振り込め詐欺の犯人からお金を取り戻したい

Question

私の祖母が振り込め詐欺に遭い、300万円を騙し取られました。
新聞によりますと犯人は逮捕されたようなのですが、その犯人から300万円を取り戻すことはできないでしょうか。

Answer

犯人に財産があれば、取り戻すことは可能。

取戻しのための手順

犯人から被害金を取り戻すためには、まずお祖母さんが300万円の振り込め詐欺に遭ったことと、その加害者が新聞に出ていた犯人であることの、それぞれの証明ができること、そしてその犯人の住所・氏名が分かることが第一歩でしょう。

お祖母さんが300万の被害に遭ったことは、銀行の振込金額領収書で証明できそうです。
次に、お祖母さんに詐欺を働いた加害者が新聞に出ていた犯人と同一だということをどうやって証明するかですが、新聞に出ていた犯人が使っていた振込口座が、お祖母さんが振り込んだ口座と同一だということになればいいわけです。
しかし新聞に犯人が使っていた口座番号まで出ているとは思えません。
そのような場合は、新聞には逮捕した警察署の名前が出ているでしょうから、その警察署に行って、あなたのお祖母さんからも被害届を出しておくとよいと思います。
こうすることによって、あなたのお祖母さんの分も含めた罪で、公判が開始されるということも考えられ、そうなれば公判記録の謄写等、あなたのお祖母さんからその犯人に対する損害賠償の請求のための資料の入手もできるようになるからです。

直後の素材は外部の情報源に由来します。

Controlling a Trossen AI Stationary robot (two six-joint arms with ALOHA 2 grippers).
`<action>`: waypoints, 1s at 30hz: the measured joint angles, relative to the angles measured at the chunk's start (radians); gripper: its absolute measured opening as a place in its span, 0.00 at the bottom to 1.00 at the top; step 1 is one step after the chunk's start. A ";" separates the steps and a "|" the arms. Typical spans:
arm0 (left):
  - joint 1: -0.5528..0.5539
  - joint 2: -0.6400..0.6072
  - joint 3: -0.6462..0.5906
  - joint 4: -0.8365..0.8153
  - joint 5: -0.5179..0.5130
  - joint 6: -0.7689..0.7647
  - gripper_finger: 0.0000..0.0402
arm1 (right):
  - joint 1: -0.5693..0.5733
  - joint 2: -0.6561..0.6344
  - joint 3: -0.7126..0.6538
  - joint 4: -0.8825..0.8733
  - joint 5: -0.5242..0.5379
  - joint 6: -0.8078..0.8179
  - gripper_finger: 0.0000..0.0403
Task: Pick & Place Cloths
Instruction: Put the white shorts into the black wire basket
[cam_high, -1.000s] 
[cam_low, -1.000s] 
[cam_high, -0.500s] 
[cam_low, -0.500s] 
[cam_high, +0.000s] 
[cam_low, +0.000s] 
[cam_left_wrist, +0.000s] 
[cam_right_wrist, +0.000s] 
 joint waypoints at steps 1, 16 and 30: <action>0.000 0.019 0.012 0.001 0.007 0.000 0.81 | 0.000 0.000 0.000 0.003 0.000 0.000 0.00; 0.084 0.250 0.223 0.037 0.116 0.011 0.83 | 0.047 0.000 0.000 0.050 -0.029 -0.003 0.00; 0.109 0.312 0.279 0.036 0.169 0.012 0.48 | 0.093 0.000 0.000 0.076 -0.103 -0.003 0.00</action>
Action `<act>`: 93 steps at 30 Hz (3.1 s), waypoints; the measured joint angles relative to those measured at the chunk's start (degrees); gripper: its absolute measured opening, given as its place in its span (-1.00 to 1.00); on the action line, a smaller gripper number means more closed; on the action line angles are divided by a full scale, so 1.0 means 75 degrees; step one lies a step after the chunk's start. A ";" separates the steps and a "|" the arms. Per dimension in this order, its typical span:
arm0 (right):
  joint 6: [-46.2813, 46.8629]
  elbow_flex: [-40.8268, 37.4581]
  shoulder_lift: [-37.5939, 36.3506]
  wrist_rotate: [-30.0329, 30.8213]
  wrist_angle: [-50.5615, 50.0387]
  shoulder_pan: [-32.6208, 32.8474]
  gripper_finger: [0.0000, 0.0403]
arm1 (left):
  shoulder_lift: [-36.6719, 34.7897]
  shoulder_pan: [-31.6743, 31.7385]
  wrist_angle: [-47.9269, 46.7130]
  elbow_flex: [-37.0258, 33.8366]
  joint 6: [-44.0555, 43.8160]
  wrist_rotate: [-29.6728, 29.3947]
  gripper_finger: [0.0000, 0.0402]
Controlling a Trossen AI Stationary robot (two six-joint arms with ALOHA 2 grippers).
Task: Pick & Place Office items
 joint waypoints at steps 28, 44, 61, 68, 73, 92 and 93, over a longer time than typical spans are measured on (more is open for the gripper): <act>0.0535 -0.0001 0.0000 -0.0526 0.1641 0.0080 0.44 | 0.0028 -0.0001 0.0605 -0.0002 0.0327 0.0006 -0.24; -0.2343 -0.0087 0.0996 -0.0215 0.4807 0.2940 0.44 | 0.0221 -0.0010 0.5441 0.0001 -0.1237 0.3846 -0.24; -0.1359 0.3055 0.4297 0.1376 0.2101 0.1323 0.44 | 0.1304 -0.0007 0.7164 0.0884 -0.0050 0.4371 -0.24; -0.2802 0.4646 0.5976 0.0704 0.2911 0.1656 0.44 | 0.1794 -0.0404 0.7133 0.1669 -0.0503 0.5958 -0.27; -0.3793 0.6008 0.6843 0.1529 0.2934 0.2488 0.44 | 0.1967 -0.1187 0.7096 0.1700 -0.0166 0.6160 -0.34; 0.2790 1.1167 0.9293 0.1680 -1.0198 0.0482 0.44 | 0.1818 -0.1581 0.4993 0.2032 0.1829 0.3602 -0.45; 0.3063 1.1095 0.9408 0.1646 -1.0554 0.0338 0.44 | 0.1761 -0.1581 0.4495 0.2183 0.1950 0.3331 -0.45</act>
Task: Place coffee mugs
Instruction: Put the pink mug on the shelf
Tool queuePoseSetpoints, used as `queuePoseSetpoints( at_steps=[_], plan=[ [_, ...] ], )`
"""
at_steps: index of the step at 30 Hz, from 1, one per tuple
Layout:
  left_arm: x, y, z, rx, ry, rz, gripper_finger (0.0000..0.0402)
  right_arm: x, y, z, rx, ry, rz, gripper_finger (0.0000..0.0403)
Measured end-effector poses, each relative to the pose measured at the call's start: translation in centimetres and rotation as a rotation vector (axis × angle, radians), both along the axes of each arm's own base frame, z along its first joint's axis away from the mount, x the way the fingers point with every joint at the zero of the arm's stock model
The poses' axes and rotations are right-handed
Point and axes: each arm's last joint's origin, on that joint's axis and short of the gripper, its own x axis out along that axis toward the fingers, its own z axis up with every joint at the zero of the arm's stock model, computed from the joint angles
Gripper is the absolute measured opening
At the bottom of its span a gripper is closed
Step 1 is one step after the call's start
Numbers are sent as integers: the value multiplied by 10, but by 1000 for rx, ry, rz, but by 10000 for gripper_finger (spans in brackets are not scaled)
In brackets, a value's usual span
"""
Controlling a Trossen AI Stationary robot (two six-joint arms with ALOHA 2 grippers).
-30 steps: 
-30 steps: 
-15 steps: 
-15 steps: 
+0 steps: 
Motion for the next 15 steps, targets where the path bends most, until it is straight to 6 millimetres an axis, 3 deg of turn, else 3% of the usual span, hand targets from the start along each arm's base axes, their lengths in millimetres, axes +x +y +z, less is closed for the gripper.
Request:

この第一歩の作業が済んだら、お祖母さんから犯人に対する損害賠償の請求の訴訟をするための準備にとりかかることになります。

あなたのお祖母さんの被害の分まで起訴されていれば被害者として(お祖母さんの分が起訴されていない場合は同種余罪の被害者として)、その犯人の第1回公判期日後から、事件終結までの間に、裁判所の許可を受けて、刑事事件の記録を閲覧、謄写することができます(犯罪被害者等の権利利益の保護を図るための刑事手続に付随する措置に関する法律)。

この閲覧、謄写をすることで、犯人があなたのお祖母さんの加害者に間違いないことが一層明確になるでしょうし、その犯人に財産があるかどうかもある程度分かるかもしれません。
もっとも、刑事事件では犯罪の成否についての立証に力が注がれますので、犯人の財産の所在についてどこまで資料が得られるかは分かりません。

損害賠償請求訴訟

お祖母さんが被害に遭ったことやその犯人の住所・氏名などに関する証拠書類も整ったということになれば、不法行為(振り込め詐欺は不法行為になります)にもとづく損害賠償請求の訴訟を起こします。
もちろん、犯人から示談の申入れがあり任意の支払いがあれば訴訟など必要ありませんが、そのような例はまれでしょう。
なお、この訴訟で請求できる損害は被害のあった300万円ばかりでなく、訴訟のために必要な資料収集の費用なども含めることができます。

この訴訟に勝訴すればあとは強制執行ということになります。
しかし、犯人の財産の所在がつかめなければ現実の被害回復は難しくなります。

いわゆる振り込め詐欺被害救済法による被害回復

今まで述べてきたことは、お祖母さんから犯人に直接請求する場合のことですが、詐欺に使われた口座のある金融機関が、犯罪に使われていることの疑いがでてきた段階で、その口座の取引を停止し、さらにその疑いが濃厚になれば、その口座についての名義人の権利を消滅させ、口座にあるお金を被害者の人たちに分配するという制度ができました(犯罪利用口座等に係る資金による被害回復分配金の支払等に関する法律。平成20年6月21日施行)。
この法律では、金融機関は犯罪被害を受けたと考えられる人たちに対し、被害分配金の支払手続の実施等についての情報の提供等に努めなくてはならないことになっていますので、お祖母さんの場合も、振り込んだ先の口座のある金融機関に情報の提供を求めてみるのも、被害回復のために有効だと考えます。